Locate each line below that includes "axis" and reproduce it.

________________________

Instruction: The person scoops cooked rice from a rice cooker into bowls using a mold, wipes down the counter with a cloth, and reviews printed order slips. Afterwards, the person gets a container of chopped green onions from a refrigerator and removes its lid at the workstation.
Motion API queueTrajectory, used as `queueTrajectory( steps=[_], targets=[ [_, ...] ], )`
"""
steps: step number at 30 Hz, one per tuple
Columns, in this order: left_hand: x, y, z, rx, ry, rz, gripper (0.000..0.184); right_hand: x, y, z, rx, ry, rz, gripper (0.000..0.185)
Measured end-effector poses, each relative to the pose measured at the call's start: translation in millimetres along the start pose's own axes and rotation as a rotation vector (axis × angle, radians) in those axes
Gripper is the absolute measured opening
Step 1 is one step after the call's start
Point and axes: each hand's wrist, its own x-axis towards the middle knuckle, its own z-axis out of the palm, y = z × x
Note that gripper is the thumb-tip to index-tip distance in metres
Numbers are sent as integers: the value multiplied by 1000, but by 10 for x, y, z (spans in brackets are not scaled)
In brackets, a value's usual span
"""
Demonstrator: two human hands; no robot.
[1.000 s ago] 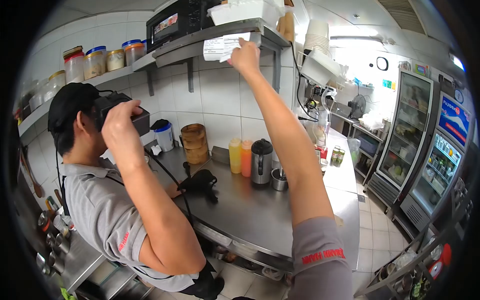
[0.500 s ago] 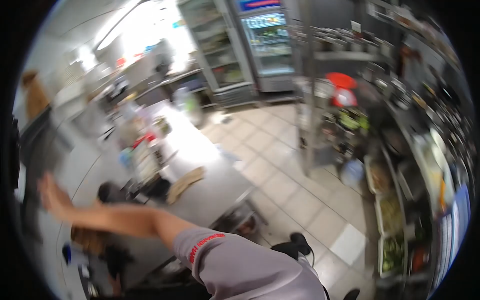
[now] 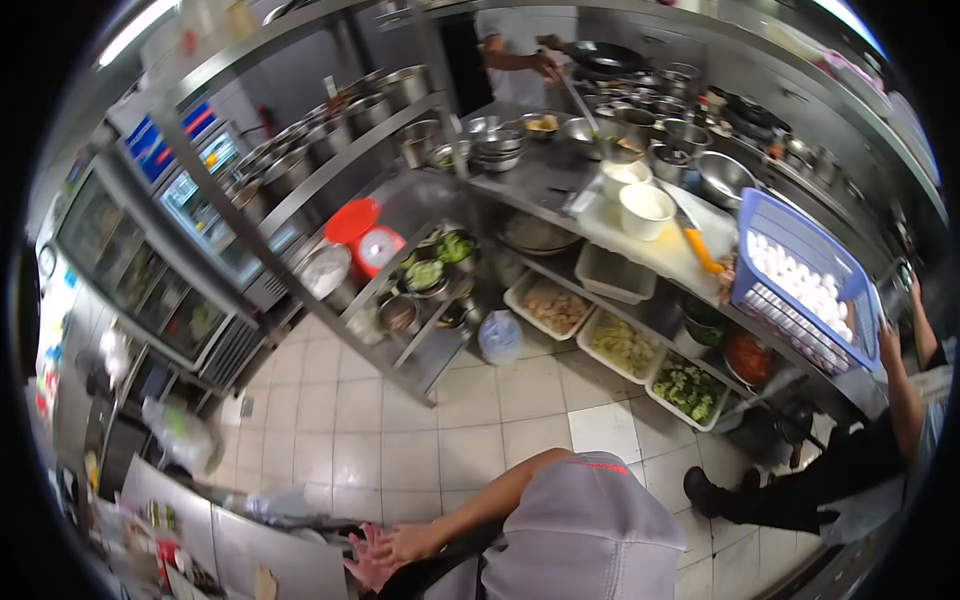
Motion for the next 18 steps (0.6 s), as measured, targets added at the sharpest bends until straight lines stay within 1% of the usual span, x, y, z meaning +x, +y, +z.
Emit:
queueTrajectory(
  steps=[1,3,4,5,7,8,11,12,15,16,18],
  targets=[
    [169,45,135,-53,-18,-4,54,-68,213,-48,-136,112,44,40],
    [460,122,369,-55,-60,27,56,-222,627,-449,-165,-46,390,39],
    [583,152,485,10,-73,72,58,-302,721,-526,-195,148,574,39],
    [694,174,599,159,-74,141,57,-393,805,-602,-230,344,752,38],
    [908,222,828,453,-61,282,56,-564,966,-807,-101,298,891,37],
    [1033,254,903,394,-20,297,59,-596,1011,-910,-34,271,957,36],
    [1354,451,1032,485,21,397,61,-509,1222,-936,-132,183,980,34],
    [1446,534,1044,451,66,440,64,-415,1324,-918,-181,174,964,34],
    [1816,794,718,761,180,545,64,34,1572,-972,-145,70,878,35],
    [1956,868,534,969,257,597,66,231,1645,-944,-160,59,845,36],
    [1811,1269,719,1268,489,478,70,613,1773,-878,-185,15,768,37]
  ],
)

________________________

Result for this exercise:
Measured end-effector poses, each relative to the pose measured at the call's start: translation in millimetres along the start pose's own axes and rotation as a rotation vector (axis × angle, radians) in those axes
Point and axes: each hand's wrist, its own x-axis towards the middle knuckle, its own z-axis out of the palm, y = z × x

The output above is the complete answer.